By Nell Marr Dean, ©1969

Beautiful Kelly Jarman was a dedicated nurse, but she was also a young woman in love. And now her heart was torn between her professional pride and her personal emotions. At Harbor Hospital in San Francisco where Kelly worked, she led the demands of nurses for better pay and greater recognition—demands that handsome intern Cass Sterling looked upon with scornful disapproval. Kelly could not stop loving Cass, but she could not desert a cause in which she deeply believed. Nor was her decision made easier when jet pilot Marty Randolph offered to take her away from this scene of heartache.
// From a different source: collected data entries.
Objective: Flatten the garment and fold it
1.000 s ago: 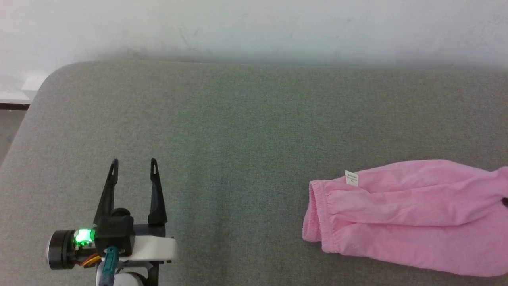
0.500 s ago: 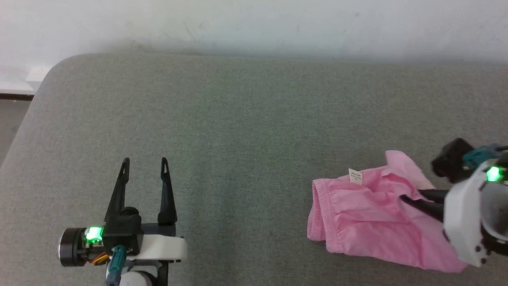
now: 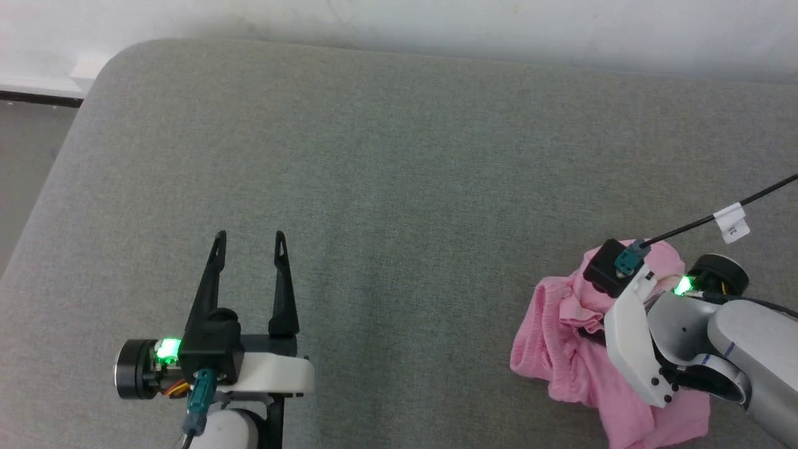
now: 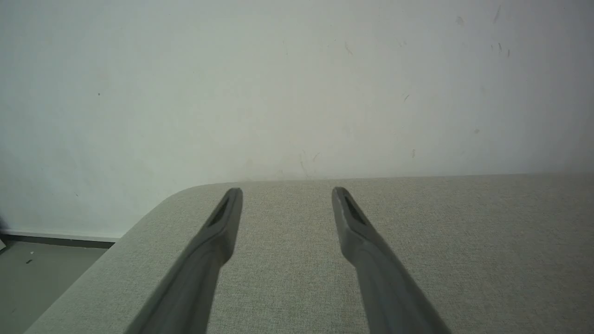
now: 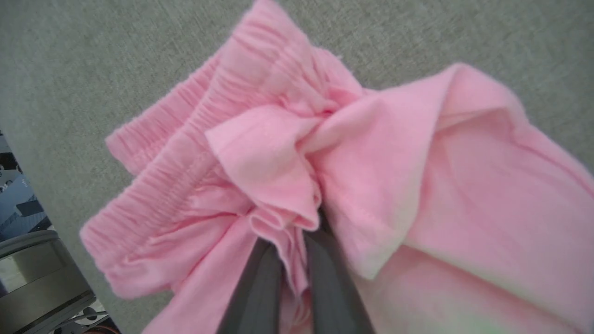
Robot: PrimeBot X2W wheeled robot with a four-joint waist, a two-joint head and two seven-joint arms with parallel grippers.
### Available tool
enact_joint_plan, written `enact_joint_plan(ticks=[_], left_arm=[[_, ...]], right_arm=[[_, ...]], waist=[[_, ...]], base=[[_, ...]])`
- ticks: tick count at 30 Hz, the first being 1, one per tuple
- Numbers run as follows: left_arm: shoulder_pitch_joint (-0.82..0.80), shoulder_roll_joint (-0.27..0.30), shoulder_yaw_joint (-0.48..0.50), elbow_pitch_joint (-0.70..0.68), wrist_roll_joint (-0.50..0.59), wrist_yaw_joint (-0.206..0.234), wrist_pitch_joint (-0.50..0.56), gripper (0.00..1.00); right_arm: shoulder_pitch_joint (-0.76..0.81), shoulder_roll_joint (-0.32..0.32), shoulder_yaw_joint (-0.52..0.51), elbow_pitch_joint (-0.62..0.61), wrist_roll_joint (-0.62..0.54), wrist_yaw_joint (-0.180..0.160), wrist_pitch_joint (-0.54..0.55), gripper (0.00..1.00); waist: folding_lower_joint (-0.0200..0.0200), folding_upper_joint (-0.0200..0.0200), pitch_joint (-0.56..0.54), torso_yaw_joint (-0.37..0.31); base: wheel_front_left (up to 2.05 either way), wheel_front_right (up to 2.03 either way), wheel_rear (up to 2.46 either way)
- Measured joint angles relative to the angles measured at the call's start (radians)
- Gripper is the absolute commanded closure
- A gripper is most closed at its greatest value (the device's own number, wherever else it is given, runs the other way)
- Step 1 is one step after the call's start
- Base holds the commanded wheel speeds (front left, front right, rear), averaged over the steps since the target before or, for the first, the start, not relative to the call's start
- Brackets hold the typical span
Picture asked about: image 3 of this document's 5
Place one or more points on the pink garment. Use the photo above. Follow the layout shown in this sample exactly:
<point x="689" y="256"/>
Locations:
<point x="561" y="355"/>

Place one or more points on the grey fabric sofa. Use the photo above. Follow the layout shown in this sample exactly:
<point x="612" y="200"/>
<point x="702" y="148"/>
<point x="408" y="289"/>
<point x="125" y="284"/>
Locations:
<point x="405" y="218"/>

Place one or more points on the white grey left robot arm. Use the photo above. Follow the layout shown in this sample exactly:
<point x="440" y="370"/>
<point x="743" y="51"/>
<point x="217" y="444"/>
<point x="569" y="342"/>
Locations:
<point x="230" y="430"/>

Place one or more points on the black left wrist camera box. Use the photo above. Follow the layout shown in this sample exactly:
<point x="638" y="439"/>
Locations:
<point x="212" y="346"/>

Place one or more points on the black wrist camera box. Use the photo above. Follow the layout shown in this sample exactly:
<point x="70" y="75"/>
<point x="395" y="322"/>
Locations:
<point x="212" y="346"/>
<point x="601" y="268"/>

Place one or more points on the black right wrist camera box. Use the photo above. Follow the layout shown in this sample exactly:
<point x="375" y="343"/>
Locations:
<point x="601" y="268"/>

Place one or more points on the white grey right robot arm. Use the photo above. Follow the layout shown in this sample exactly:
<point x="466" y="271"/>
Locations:
<point x="748" y="349"/>

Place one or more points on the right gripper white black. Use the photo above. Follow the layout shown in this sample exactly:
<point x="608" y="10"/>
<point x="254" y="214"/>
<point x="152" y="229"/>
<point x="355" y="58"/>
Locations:
<point x="633" y="349"/>

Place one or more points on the dark skirting strip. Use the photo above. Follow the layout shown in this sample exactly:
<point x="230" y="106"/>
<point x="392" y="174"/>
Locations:
<point x="37" y="97"/>

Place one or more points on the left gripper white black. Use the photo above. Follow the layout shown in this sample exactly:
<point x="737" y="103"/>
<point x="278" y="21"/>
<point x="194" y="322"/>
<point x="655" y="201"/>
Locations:
<point x="274" y="374"/>
It took a shattering crisis, and a dramatic hospital battle against disaster, to show Kelly the way out of her painful dilemma, and into the arms of the man who was right for her.

GRADE: C

BEST QUOTES:
“What happened to that darling little girl who had bubonic plague, I didn’t hear any more after she left Pediatrics.” 
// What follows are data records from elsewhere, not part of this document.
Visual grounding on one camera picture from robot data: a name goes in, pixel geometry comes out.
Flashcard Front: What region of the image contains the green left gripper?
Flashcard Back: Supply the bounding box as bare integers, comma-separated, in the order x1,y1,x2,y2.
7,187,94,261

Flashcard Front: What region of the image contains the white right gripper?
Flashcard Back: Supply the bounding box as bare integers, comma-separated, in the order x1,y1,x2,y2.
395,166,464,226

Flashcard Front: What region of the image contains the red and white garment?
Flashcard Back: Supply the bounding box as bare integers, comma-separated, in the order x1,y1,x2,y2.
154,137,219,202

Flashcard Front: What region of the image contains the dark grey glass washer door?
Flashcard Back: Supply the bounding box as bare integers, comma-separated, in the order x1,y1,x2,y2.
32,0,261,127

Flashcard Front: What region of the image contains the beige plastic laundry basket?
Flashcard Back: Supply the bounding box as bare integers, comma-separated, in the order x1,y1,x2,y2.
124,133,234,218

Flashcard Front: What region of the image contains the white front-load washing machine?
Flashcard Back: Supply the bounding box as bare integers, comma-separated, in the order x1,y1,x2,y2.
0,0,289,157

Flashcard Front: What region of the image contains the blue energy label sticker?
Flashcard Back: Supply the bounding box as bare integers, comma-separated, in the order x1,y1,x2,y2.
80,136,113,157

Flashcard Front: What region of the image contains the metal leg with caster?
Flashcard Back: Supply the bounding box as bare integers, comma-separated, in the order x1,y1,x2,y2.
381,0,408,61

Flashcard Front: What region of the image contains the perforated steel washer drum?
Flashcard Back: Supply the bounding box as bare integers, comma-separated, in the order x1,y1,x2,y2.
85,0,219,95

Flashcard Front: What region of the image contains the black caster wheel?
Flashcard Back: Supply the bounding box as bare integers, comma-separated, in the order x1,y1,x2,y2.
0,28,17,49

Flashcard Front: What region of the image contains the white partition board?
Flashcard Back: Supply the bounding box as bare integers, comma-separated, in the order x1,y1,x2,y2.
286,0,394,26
“We think it’s marvelous that you have two men chasing you.”

REVIEW:
Kelly Jarman works in San Francisco but commutes to her home in Menlo Park, here surprisingly located across the freeway from the San Francisco airport (in reality it’s 20 miles south of SFO), where she lives with her two lively roommates, while her younger sister Babs—newly divorced with a one-year-old son—lives nearby. It’s not clear what Kelly’s titular “crusade” is, because though the nurses are planning a mass resignation from their jobs to get a pay differential for nights and weekends and Kelly is going along with the idea, she
s not really involved in any part of the organization of the effort. She does crusade hard to discourage Babs, however, from opening a makeup and jewelry store, believing that Babs doesn’t have the brains or perseverance to make it work, to the point that she moves to Telegraph Hill in the city so she won’t be around to help with the bookkeeping or manning the store on occasion. Not sure if that’s the most admirable cause to be working for, but maybe that’s just me.

Neither does Kelly seem very interested in the men she is dating: airline pilot Marty Randolph, who takes her out every week or so when he’s laying over in San Francisco, or Dr. Cass Sterling, the intern who has years to go before he can start paying off his medical school debts, not to mention a likely two-year stint in the Army. When Cass tells her he doesn’t have the money to marry her, she suddenly decides “she was only a convenient date” and snaps, “Whatever made you think I was interested in marriage? What’s between us but a few dates?” So Cass, surprisingly thin-skinned, stops calling.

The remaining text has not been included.